Providing safe, efficacious, and affordable therapies to patients with severe localized chronic diseases.
How we do it
Unlocking the full potential of non-replicative Herpes Simplex Virus 1 (nrHSV-1) vectors as a powerful gene therapy platform. This allows for the expression of large genes under the control of sophisticated regulatory elements, in a safe and redosable manner.
We are passionate about making a difference for patients with chronic diseases. We are developing a powerful gene therapy platform, and the critical manufacturing infrastructure, to do this.

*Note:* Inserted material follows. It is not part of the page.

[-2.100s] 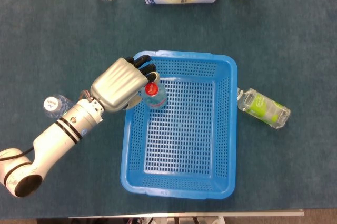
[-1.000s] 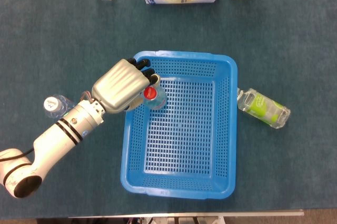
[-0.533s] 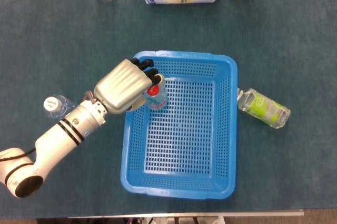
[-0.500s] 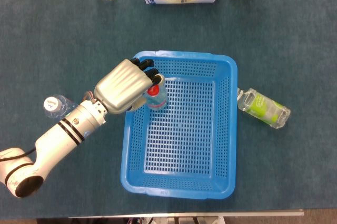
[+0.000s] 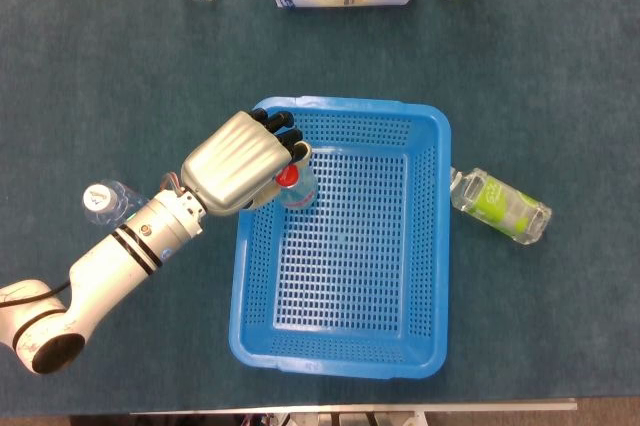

We are exploiting the natural properties of the Herpes Simplex Virus 1 (HSV-1) to establish lifelong latency in peripheral neurons in harmony with its human host. This should ensure safe, highly specific, and durable expression of the disease modifying transgene to treat the local roots of severe, chronic diseases. We are designing vectors that we can easily engineer from a smart backbone and efficiently manufacture using our specific cell line in a GMP compliant process.
Our initial focus is peripheral nervous system disorders. We are experts in engineering vectors with specific promoters to achieve relevant targeted effects in a specific neuronal subset of sensory or autonomic nervous system.
We are developing a rich pipeline of vectors targeting different indications. Our most advanced project targets Type C neurons for the treatment of neurogenic bladder disorders, starting with the one affecting patients with spinal cord injuries.
Funding and Support
BPI France, France’s Ministry of Research, and the Ile-de-France region have funded the company with multiple non-dilutive loans and grants as part of their work to deliver the French government’s policy of support for French start-ups by fuelling their R&D to accelerate innovation through grants and loans.